Cornerstone VC raises £20m for diversity-focused tech fund
New investor Cornerstone VC has held a first close on £20m for its first fund, which aims to back UK entrepreneurs from diverse backgrounds.
Cornerstone VC was born out of Cornerstone Partners, an angel network for diverse founding teams in the UK. The fund will focus on tech-enabled companies at the pre-seed and seed stages, typically investing initial cheques of between £250k and £1m with capital reserved for follow-on funding. It plans to invest in up to 40 companies, with a significant proportion based outside of London. Cornerstone’s angel network will also receive a share of the fund’s profits via carry participation.
Cornerstone VC will target management teams with inherent diversity (such as age, gender or ethnicity) and acquired diversity (social capital). It aims to address the equity funding gap for entrepreneurs who are “too often overlooked and underestimated by the wider funding community”, it said in a statement.

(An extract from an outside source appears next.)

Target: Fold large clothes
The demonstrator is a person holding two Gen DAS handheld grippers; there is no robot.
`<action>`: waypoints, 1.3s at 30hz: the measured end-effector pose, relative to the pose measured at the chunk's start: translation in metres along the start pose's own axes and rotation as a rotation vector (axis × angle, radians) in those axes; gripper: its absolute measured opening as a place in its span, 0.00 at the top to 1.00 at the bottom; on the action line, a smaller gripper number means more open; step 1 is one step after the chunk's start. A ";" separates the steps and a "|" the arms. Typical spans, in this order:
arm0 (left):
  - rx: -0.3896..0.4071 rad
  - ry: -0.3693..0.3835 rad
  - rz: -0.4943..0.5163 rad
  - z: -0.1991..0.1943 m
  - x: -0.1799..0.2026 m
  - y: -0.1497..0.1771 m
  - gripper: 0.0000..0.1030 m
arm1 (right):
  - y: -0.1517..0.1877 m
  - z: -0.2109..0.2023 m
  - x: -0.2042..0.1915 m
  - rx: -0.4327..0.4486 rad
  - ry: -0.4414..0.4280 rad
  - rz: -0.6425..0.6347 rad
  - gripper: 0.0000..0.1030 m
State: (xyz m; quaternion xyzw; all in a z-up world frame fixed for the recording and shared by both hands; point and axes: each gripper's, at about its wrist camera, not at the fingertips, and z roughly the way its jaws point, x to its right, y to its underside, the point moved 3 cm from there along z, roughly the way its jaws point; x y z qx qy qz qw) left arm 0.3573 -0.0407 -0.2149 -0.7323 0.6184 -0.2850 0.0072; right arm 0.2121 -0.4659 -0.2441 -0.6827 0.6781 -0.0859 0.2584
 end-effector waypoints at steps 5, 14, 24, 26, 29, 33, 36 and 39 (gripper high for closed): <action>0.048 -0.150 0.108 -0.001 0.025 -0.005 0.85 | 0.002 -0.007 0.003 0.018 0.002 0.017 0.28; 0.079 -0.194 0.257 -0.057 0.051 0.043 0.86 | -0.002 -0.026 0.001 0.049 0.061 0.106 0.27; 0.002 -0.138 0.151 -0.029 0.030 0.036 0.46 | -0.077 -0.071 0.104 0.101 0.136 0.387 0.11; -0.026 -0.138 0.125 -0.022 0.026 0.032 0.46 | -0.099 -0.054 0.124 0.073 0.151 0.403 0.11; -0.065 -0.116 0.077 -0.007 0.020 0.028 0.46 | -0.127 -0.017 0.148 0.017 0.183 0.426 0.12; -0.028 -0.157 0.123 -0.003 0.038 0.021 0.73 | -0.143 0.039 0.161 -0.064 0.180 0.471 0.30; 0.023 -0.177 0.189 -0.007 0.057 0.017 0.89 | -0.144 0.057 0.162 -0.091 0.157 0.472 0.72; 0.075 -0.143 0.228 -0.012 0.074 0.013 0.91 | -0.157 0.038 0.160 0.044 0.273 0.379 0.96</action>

“We are on a mission to put teams at the heart of our investment approach, believing diversity is key to driving outperformance,” said Rodney Appiah, founder and managing partner. “We are looking for businesses that are intentional about team composition, can excel in high growth environments and are truly obsessive about execution. People first, software second.”
Cornerstone VC is led by Rodney Appiah, alongside partners Edwin Appiah and Wilfred Fianko. Rodney co-founded Cornerstone Partners in 2016, is a non-executive director of UKBAA and Conduit Connect, and was formerly an investor at BGF and Foresight Group. Recent investments from the team’s pre-seed angel portfolio include ByRotation, Passionfruit, Hutch and MoonHub.
“Contrary to perceptions around a pipeline problem, we don’t see any evidence of that,” Appiah added. “We meet more than 500 diverse founder led businesses a year and our own data indicates that there is a growing pipeline of high growth, innovation led, investment opportunities led by diverse founders, particularly at pre seed and seed stage requiring further institutional investment.”
Growth capital investor BGF and The Hg Foundation, a grant-giving charity with a mission to remove barriers to education and skills in technology, both led the first round close alongside VC fund Atomico. Other investors include Nic Humphries and several senior partners from software and services investor Hg, as well as other individual investors including former BVCA Chair Neil Macdougall, Scott Mackin, Jamie Broderick, Stefan Ericsson and Sidumiso Sibanda.